Exercise description
Please copy each line of the records below that includes the word "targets".

Data items
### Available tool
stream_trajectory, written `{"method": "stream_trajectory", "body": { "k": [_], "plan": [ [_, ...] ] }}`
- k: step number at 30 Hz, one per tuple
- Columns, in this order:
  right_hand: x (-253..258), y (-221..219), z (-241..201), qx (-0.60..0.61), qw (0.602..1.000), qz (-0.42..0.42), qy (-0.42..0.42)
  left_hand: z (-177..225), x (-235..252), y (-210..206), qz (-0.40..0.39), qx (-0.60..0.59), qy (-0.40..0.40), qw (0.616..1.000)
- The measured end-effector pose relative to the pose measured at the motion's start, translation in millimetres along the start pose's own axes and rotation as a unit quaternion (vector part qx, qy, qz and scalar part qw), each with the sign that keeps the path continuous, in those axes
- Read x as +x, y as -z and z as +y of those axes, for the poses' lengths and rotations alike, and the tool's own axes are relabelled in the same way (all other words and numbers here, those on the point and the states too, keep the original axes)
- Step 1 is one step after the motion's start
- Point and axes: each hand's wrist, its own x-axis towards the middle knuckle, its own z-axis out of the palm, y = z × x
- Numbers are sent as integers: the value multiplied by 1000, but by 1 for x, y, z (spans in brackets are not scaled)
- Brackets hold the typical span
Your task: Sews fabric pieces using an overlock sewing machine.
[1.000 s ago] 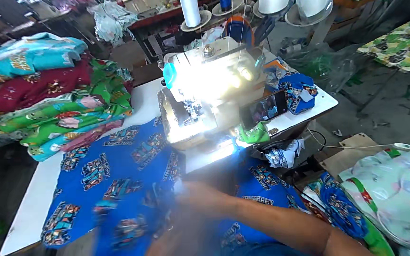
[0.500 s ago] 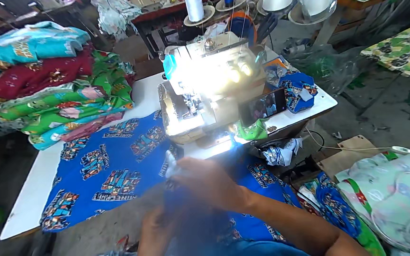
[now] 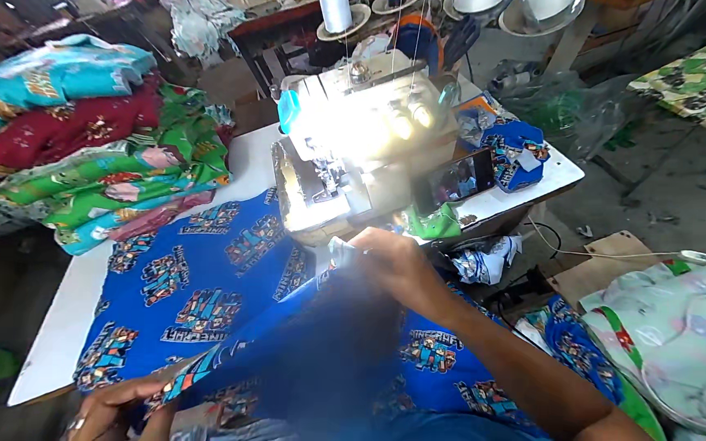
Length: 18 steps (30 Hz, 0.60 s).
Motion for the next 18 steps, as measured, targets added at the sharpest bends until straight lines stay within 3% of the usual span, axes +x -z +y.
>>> {"method": "stream_trajectory", "body": {
  "k": [4, 8, 14, 18],
  "plan": [
    [-2, -1, 6, 9, 1000, -22, 14, -1, 4, 7, 22, -4, -22, 1000],
    [-3, -5, 6, -58, 996, -4, 69, 1, 5, 11, 17, 31, -23, 999],
    [-1, 5, 7, -36, 999, -3, 13, 4, 6, 22, 38, 69, 4, 997],
    [-1, 9, 9, -88, 995, -5, 51, -8, 3, 36, 35, 72, 2, 997]
  ]
}}
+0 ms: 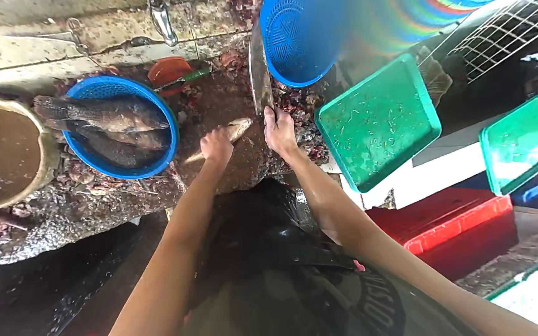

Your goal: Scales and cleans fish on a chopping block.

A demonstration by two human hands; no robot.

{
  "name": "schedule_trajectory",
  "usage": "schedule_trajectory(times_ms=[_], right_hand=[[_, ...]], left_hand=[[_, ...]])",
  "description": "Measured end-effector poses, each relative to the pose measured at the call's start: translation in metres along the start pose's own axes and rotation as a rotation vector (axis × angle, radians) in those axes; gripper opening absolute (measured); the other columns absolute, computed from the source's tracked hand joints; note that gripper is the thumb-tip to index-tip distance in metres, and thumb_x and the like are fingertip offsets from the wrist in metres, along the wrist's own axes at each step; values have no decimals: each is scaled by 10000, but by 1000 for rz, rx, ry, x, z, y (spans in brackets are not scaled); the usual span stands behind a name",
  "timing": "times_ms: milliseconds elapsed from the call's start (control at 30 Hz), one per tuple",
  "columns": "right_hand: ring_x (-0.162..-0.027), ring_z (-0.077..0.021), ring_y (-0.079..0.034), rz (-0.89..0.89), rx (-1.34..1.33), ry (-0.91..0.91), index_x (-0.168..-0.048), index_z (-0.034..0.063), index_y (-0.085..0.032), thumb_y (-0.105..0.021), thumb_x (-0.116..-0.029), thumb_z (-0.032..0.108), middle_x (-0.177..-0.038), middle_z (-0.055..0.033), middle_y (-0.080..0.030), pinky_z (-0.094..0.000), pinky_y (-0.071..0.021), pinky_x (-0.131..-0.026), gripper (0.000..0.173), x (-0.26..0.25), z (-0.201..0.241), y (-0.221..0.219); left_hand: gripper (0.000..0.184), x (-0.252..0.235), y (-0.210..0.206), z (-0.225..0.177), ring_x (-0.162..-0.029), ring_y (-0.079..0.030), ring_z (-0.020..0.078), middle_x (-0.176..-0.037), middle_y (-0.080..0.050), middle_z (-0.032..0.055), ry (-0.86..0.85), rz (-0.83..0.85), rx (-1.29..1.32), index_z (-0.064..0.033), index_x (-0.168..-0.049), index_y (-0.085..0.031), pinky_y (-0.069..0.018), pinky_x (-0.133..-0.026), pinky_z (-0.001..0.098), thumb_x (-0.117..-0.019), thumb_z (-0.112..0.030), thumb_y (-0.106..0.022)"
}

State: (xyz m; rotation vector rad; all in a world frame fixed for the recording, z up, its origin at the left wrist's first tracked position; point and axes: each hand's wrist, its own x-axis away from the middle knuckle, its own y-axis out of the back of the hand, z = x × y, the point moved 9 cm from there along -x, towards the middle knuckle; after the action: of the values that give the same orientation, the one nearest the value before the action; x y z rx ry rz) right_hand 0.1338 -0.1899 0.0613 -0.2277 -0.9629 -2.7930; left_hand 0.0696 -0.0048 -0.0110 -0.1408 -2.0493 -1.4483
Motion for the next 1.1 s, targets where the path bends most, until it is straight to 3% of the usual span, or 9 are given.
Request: schedule_trajectory(times_ms=[133,200,267,333,467,600,700,867,1100], right_hand=[[-425,-170,-531,-213,-221,278,-907,74,-592,-342,-1114,394,-571,-22,-523,-397,-504,-406,456,2,41,0],[-489,-189,-585,-262,-57,327,-1019,7,-607,-315,-1114,352,-618,-59,-566,-398,-536,-464,461,14,34,-18],[-779,-299,-726,43,314,56,-1113,3,-655,-353,-1102,385,-837,-158,-703,-499,-605,-720,487,27,-7,-61],[-1012,-370,-702,396,463,-207,-1110,25,-664,-330,-1097,478,-1039,-208,-698,-587,-568,-854,563,39,-41,-87],[-1028,-379,-698,482,486,-210,-1293,48,-611,-365,-1094,472,-1123,-220,-689,-600,-556,-868,529,38,-22,-56],[-928,-411,-717,419,703,11,-1573,59,-308,-422,-1083,273,-1018,-225,-700,-591,-582,-806,547,34,7,1],[-903,-437,-699,638,1089,103,-1359,74,-498,-427,-1098,303,-941,-214,-669,-593,-569,-729,354,51,10,27],[-824,-420,-692,836,1399,314,-1264,105,-584,-545,-1015,103,-829,-174,-666,-571,-548,-679,251,66,49,38],[-879,-458,-696,706,1383,207,-1260,21,-544,-520,-1020,57,-917,-233,-663,-589,-568,-664,243,46,10,4]], left_hand=[[515,2,-5,-3,-1014,-679,471,-1115,-693,259,7,-33,-25,-14,-1219,-629,-541,-805,659,-836,-306,-811],[531,0,-6,-2,-1023,-681,463,-1127,-692,257,23,-29,-18,-15,-1235,-620,-544,-812,653,-833,-304,-814],[534,0,-7,-2,-1036,-677,463,-1139,-688,260,33,-14,-14,-9,-1254,-607,-541,-822,651,-824,-259,-804],[553,4,-7,-1,-1031,-678,455,-1129,-684,260,25,-2,-36,6,-1262,-589,-546,-815,635,-818,-245,-800],[529,6,-11,2,-1054,-674,465,-1145,-686,264,4,0,14,-1,-1282,-588,-538,-840,650,-847,-235,-779],[536,-7,-7,0,-1034,-682,451,-1131,-693,244,-36,-1,-31,-19,-1251,-607,-548,-824,636,-815,-254,-814],[452,-10,3,-4,-1016,-684,462,-1099,-701,249,-102,32,-65,-12,-1180,-642,-544,-808,650,-795,-193,-797],[290,-18,11,-32,-987,-686,442,-1073,-702,232,-262,59,-232,-12,-1083,-684,-553,-779,632,-812,-74,-769],[298,-40,20,-40,-993,-686,420,-1058,-710,206,-384,113,-317,-24,-993,-706,-550,-805,632,-777,-198,-818]])
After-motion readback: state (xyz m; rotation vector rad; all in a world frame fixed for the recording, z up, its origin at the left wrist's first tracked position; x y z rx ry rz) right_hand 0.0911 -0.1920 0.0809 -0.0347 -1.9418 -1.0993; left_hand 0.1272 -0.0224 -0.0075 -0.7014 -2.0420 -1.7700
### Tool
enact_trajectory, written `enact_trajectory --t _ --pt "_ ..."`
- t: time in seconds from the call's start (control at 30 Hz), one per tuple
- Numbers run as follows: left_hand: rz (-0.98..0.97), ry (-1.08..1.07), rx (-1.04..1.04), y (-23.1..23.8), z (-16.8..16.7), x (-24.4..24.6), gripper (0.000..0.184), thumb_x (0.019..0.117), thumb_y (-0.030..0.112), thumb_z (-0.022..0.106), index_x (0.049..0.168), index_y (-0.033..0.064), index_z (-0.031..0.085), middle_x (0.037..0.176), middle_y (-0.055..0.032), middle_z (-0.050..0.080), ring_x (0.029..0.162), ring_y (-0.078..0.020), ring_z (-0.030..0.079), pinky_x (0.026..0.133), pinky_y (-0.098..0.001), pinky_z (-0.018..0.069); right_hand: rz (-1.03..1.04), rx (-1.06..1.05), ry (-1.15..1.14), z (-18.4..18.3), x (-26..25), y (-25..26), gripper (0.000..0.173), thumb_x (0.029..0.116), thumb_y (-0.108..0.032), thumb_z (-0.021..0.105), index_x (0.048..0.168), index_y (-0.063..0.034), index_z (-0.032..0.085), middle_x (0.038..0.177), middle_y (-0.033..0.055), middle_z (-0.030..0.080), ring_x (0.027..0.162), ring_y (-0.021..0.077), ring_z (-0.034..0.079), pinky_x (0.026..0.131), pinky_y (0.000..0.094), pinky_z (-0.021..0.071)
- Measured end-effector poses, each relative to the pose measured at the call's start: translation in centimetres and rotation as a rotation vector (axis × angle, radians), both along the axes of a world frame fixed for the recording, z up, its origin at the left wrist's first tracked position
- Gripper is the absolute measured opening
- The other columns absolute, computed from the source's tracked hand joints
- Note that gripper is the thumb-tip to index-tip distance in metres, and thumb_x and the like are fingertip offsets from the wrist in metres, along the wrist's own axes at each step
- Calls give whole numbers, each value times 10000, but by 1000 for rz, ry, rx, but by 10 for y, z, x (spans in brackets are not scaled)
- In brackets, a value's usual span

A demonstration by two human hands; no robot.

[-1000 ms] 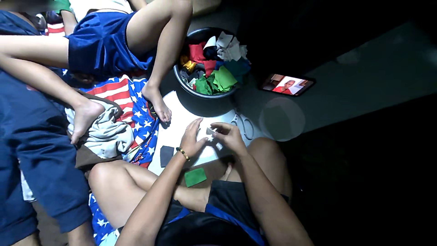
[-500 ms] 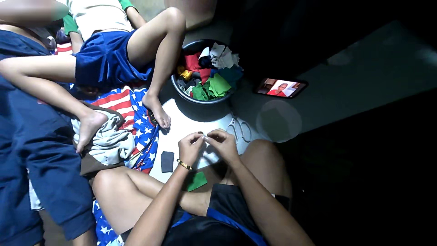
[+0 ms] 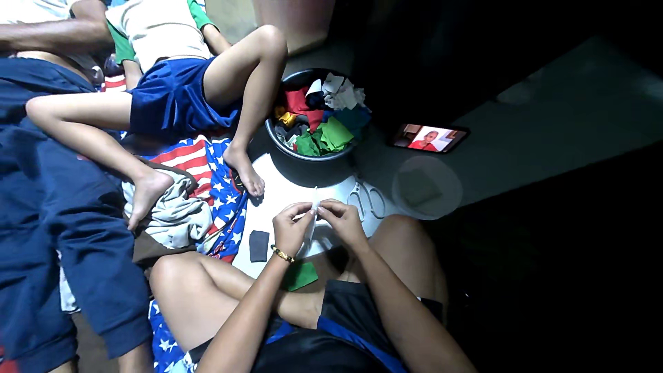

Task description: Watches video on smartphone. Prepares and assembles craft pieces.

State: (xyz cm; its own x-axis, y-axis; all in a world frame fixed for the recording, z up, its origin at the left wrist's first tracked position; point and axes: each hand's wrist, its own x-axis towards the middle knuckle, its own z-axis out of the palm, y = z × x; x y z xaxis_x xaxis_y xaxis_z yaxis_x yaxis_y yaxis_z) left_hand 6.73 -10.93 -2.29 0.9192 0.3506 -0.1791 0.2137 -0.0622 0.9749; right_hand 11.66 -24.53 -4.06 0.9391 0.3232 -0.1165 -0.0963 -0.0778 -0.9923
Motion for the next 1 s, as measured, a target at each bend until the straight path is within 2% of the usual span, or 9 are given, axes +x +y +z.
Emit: enact_trajectory --t 0.17,0.23,0.33,0.5,0.57,0.7,0.8,0.9,1.0 --pt "-29 5 -85 -1 -1 0 200 875 -40 747 1073 -68 734 1071 -161 733 936 -129 730 862 -269 613 31 35 29 -4 2 1 98 950 38 623 908 43 710 913 39 692 766 32 652 756 215 580" --pt "-39 42 -99 0 -4 2 193 893 -32 736 1082 -68 732 1044 -151 740 906 -125 729 854 -279 610 47 19 70 -3 4 1 115 977 28 599 916 37 695 862 17 677 727 23 633 733 210 568" --pt "-6 179 -216 4 -6 7 149 990 -14 623 1094 -88 701 989 -149 721 841 -134 712 811 -294 608 57 -36 175 -4 7 0 118 1017 -12 579 960 31 673 803 10 647 707 33 611 715 220 544" --pt "68 362 -498 15 -22 12 240 1107 82 402 1241 -80 518 1081 -193 704 826 -208 732 741 -332 607 7 -186 306 -16 14 1 138 1057 -65 551 1034 38 639 807 52 577 669 73 527 653 244 476" --pt "40 367 -466 15 -30 10 206 1069 56 509 1213 -87 548 1031 -175 698 798 -183 712 736 -314 601 20 -222 326 -14 16 4 140 1049 -56 567 1038 53 655 777 54 595 628 70 542 628 236 497" --pt "-74 317 -235 8 -33 6 256 891 13 768 1106 -82 666 983 -150 714 822 -133 698 797 -293 597 32 -220 367 -11 14 9 127 1022 -52 618 1012 58 681 816 75 653 659 78 606 665 249 547" --pt "-60 316 -128 4 -33 7 177 912 24 748 1060 -66 707 970 -137 727 838 -125 681 813 -301 566 37 -195 399 -10 13 10 122 1022 -39 614 1007 67 673 816 75 657 659 83 635 664 243 573" --pt "-42 319 -180 5 -37 9 132 992 43 655 1039 -61 720 911 -119 727 791 -112 684 785 -298 582 29 -178 431 -9 15 9 138 1043 -41 575 1014 71 651 810 73 639 656 81 632 664 234 571" --pt "34 333 -263 10 -46 9 152 1025 62 609 1055 -68 682 809 -85 641 652 -95 589 652 -259 540 -1 -244 390 -15 18 6 159 1062 -72 551 1042 59 640 820 75 597 637 84 568 638 244 525"
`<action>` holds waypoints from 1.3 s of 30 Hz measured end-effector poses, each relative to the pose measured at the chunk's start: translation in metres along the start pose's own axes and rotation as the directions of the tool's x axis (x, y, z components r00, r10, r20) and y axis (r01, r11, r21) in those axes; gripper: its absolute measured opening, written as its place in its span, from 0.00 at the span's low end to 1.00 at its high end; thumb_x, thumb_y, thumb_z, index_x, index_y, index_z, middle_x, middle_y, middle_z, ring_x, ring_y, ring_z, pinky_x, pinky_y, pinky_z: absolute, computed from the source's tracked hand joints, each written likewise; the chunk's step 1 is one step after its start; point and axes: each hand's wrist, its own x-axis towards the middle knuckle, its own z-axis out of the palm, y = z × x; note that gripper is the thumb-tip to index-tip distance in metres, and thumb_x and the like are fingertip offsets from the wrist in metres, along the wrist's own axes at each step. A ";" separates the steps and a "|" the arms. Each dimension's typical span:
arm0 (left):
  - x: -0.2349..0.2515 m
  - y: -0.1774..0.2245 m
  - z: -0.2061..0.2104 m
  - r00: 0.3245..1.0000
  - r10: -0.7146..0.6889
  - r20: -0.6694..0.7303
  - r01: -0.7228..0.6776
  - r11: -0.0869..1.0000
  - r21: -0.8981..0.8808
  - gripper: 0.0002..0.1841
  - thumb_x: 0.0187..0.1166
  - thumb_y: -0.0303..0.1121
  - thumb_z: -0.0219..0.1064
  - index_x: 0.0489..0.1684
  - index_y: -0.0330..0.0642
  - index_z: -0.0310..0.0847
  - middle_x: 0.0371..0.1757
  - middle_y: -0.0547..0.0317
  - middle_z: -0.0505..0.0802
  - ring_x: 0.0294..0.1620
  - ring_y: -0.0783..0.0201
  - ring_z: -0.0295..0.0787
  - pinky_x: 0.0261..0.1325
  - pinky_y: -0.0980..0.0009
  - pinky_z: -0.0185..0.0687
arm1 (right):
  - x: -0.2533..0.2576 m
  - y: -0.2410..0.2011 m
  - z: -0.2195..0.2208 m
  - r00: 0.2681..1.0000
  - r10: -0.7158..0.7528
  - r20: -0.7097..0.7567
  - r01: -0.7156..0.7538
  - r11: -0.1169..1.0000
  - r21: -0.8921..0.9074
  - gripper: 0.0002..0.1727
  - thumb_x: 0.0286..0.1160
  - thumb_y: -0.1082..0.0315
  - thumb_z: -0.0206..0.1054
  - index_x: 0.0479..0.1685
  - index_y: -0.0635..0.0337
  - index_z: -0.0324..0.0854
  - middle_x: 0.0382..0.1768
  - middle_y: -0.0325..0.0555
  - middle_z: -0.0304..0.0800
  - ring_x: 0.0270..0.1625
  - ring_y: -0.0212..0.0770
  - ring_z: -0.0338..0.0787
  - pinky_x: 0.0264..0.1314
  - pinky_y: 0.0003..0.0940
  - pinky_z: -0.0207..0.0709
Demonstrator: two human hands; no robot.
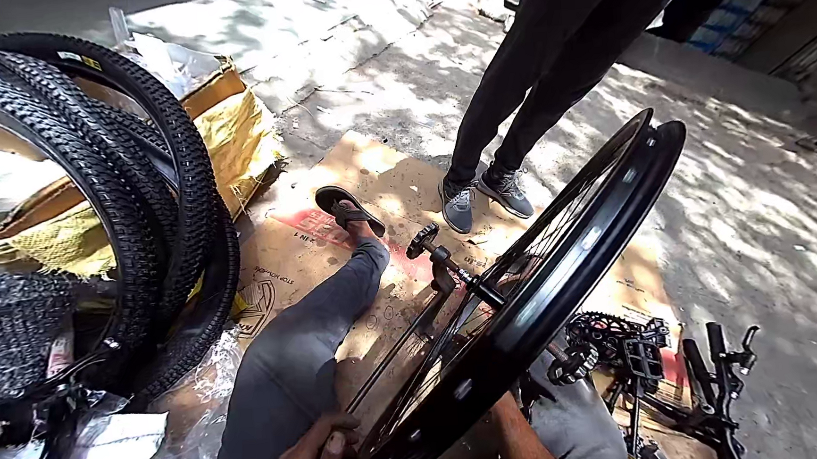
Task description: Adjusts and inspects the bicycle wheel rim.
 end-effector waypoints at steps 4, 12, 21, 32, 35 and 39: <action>-0.006 -0.005 0.004 0.994 0.096 -0.045 -0.100 0.991 -0.088 0.37 0.92 0.60 0.40 0.64 0.33 0.81 0.52 0.47 0.92 0.48 0.65 0.90 0.52 0.65 0.87 | -0.003 -0.008 0.006 0.999 -0.011 -0.034 0.011 1.000 -0.005 0.23 0.98 0.62 0.38 0.74 0.66 0.70 0.60 0.56 0.82 0.55 0.40 0.82 0.59 0.36 0.79; -0.009 0.003 0.007 0.974 0.224 -0.031 -0.220 0.970 0.099 0.36 0.73 0.62 0.70 0.60 0.33 0.84 0.57 0.39 0.92 0.60 0.49 0.90 0.66 0.52 0.84 | -0.012 -0.043 0.026 0.985 0.145 -0.096 -0.139 0.988 0.064 0.21 0.97 0.63 0.39 0.72 0.63 0.71 0.53 0.51 0.85 0.49 0.36 0.83 0.50 0.32 0.78; -0.006 0.010 0.010 0.976 0.213 -0.041 -0.195 0.943 0.270 0.21 0.76 0.48 0.75 0.49 0.36 0.90 0.48 0.45 0.96 0.50 0.53 0.95 0.56 0.54 0.90 | 0.014 -0.005 0.010 0.994 0.086 -0.062 -0.082 0.994 0.070 0.22 0.98 0.61 0.39 0.75 0.64 0.70 0.56 0.53 0.84 0.50 0.39 0.83 0.52 0.35 0.79; -0.006 0.009 0.013 0.979 0.204 -0.023 -0.186 0.931 0.313 0.21 0.77 0.48 0.74 0.50 0.36 0.90 0.46 0.45 0.97 0.47 0.53 0.97 0.51 0.53 0.91 | 0.014 -0.027 0.024 0.976 0.185 -0.115 -0.175 0.980 0.090 0.20 0.97 0.64 0.42 0.73 0.62 0.72 0.56 0.53 0.85 0.50 0.40 0.83 0.52 0.36 0.78; -0.006 0.010 0.012 0.982 0.190 -0.018 -0.173 0.927 0.331 0.21 0.77 0.48 0.73 0.50 0.37 0.91 0.45 0.46 0.97 0.46 0.54 0.97 0.50 0.54 0.91 | 0.010 -0.029 0.021 0.981 0.179 -0.074 -0.174 0.982 0.074 0.20 0.97 0.63 0.40 0.73 0.63 0.70 0.51 0.50 0.84 0.45 0.36 0.82 0.48 0.32 0.77; -0.006 0.011 0.011 0.980 0.200 -0.009 -0.185 0.925 0.332 0.20 0.78 0.47 0.73 0.49 0.37 0.91 0.45 0.46 0.97 0.46 0.53 0.97 0.50 0.54 0.91 | 0.029 -0.003 0.017 0.990 0.105 -0.099 -0.089 0.983 0.160 0.17 0.96 0.62 0.44 0.62 0.63 0.75 0.39 0.48 0.85 0.33 0.35 0.81 0.32 0.32 0.75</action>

Written solution
Motion for the next 18 steps, as measured, targets added at the sharpest bends until straight lines stay within 3% of the usual span, axes +x -z +y.
Motion for the next 1.1 s, targets where the path bends most, until it is straight to 3% of the usual span, or 9 are given.

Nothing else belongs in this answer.